**What the task requires**. Work out how many lines in the entries below contain the string "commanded". Reply with that figure alone.

Items from a dataset:
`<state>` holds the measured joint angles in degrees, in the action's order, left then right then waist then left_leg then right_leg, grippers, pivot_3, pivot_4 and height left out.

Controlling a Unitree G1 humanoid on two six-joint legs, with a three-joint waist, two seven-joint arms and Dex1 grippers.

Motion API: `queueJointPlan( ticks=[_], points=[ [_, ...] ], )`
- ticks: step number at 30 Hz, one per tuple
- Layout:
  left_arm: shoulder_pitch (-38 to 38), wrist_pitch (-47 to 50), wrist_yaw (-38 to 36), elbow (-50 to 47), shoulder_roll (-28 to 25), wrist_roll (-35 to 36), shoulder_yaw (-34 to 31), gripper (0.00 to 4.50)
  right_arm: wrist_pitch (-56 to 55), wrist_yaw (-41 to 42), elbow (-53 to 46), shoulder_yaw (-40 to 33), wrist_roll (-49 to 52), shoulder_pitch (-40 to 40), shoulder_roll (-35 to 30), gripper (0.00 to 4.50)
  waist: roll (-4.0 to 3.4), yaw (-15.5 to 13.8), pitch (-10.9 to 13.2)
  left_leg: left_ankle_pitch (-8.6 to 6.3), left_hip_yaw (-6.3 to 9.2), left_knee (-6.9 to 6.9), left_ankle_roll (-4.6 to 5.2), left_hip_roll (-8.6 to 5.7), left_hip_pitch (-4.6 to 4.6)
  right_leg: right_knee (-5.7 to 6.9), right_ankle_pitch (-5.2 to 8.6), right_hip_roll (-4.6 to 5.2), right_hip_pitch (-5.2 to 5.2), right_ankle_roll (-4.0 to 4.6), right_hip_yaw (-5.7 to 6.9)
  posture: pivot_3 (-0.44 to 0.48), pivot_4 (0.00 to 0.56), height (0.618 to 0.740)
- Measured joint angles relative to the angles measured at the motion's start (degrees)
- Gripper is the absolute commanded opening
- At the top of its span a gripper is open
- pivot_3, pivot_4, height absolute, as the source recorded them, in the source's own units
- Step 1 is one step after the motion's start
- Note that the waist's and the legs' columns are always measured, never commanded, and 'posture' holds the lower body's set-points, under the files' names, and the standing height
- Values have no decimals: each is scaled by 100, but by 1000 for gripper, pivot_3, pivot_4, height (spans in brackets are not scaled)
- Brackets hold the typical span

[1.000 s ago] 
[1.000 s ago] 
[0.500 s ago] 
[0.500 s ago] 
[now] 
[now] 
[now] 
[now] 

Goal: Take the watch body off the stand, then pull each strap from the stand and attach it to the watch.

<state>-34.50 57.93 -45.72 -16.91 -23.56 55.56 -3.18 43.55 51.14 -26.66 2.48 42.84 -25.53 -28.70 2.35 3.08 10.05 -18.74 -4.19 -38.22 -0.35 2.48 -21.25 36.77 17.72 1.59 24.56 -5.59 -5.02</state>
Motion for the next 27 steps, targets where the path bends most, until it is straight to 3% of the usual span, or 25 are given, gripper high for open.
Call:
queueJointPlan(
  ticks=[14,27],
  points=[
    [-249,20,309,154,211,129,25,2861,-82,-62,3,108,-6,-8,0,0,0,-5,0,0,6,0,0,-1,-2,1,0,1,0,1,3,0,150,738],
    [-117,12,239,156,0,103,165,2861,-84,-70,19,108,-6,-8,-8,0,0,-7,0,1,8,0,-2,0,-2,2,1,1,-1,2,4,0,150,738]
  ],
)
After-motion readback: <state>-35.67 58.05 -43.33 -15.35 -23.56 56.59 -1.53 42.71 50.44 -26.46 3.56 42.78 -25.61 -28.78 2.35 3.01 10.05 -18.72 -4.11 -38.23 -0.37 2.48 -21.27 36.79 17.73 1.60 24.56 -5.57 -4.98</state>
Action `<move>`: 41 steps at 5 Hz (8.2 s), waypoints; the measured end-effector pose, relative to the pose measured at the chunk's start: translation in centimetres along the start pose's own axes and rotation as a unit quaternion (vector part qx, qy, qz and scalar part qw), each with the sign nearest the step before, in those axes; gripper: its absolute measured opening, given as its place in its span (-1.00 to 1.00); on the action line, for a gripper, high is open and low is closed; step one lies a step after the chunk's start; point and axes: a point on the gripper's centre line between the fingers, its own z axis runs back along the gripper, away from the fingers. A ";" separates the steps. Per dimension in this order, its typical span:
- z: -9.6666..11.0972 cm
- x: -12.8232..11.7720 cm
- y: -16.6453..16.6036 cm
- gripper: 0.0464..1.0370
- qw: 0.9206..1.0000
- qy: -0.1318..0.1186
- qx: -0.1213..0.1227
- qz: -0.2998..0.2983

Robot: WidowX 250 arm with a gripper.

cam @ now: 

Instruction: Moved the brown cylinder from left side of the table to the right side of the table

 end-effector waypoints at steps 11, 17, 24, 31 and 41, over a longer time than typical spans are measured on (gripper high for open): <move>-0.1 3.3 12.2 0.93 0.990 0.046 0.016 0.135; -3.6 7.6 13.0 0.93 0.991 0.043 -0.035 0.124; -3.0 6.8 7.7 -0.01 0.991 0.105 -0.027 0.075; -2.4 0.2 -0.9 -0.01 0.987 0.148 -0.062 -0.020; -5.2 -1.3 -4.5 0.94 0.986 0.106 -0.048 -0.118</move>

**Solution to the exercise**. 2